- EXERCISE INSTRUCTIONS -
Your answer should consist of each line below that includes the word "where".

- DATA BELOW -
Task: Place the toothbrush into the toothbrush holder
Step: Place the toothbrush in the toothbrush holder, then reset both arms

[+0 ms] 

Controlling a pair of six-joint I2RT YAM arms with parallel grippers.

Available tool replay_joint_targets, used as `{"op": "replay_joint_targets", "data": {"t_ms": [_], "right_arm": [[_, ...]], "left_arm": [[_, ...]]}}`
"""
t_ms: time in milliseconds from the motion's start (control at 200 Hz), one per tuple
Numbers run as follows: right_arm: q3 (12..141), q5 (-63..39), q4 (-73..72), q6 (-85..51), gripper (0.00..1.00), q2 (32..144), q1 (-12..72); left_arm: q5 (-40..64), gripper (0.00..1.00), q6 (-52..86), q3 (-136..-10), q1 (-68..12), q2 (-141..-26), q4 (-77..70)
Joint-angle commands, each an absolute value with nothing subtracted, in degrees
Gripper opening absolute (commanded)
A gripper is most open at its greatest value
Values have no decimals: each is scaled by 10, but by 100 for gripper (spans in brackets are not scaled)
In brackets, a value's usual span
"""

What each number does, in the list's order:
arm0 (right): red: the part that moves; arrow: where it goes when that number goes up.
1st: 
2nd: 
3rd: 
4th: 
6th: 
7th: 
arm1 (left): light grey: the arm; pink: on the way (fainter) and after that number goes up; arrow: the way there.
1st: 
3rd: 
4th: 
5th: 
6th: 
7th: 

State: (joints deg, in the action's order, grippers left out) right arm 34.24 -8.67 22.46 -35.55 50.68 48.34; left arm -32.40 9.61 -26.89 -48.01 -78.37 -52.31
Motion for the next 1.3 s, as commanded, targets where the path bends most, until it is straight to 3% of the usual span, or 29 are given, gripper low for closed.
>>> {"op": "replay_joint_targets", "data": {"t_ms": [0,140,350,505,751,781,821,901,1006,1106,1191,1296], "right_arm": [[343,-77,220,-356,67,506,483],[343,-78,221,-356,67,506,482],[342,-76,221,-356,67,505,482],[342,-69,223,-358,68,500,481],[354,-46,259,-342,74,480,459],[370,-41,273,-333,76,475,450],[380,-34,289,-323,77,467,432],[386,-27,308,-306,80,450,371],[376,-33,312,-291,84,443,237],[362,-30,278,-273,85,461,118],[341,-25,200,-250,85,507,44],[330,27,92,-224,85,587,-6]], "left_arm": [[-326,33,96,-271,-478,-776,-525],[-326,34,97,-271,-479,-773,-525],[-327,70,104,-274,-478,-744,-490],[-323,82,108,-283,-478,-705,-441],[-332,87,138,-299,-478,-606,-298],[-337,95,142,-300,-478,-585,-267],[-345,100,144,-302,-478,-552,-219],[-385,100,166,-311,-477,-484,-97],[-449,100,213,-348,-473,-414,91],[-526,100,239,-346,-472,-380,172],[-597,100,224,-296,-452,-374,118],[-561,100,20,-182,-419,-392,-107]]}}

- WRITTEN RESPONSE -
arm0 (right): red: the part that moves; arrow: where it goes when that number goes up.
Motion for the next 1.3 s, as commanded, targets where the path bends most, until it is straight to 3% of the usual span, or 29 are given, gripper low for closed.

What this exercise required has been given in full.